● Task goal
Below this line is the material. Write out only its lines from the one containing "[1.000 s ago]" through the one containing "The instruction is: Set", both kept, exactly.

___ Data segment ___

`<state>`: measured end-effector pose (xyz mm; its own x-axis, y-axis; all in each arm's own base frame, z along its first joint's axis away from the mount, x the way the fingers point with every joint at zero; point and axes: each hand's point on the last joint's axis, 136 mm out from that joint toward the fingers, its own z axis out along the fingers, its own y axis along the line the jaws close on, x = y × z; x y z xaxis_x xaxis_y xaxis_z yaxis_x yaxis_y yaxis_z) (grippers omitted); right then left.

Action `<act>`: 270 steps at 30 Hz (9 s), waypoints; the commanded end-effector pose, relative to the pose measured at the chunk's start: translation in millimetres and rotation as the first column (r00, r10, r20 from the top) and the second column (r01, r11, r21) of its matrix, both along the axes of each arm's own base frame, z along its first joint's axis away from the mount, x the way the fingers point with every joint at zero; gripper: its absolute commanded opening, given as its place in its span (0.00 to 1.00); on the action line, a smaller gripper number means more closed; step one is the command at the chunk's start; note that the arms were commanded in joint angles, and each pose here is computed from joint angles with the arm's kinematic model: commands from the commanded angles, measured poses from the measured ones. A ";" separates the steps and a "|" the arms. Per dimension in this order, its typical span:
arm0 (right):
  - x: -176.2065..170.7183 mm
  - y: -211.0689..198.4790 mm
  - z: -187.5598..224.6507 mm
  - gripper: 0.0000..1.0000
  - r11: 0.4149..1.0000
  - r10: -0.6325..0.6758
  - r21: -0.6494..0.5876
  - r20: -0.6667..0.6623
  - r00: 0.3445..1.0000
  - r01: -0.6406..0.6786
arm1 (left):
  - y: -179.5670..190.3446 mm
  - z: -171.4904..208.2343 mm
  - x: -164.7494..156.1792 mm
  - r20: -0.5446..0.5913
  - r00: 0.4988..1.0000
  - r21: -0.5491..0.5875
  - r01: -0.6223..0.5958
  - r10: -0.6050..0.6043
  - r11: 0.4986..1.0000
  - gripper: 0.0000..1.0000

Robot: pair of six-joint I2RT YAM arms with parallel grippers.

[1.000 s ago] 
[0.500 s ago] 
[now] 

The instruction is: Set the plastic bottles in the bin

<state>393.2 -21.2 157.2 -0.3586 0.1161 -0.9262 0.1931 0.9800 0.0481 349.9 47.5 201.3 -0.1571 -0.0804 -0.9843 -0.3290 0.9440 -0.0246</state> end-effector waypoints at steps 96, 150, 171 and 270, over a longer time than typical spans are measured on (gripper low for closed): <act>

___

● Output of the task
[1.000 s ago] 
[0.500 s ago] 
[now] 

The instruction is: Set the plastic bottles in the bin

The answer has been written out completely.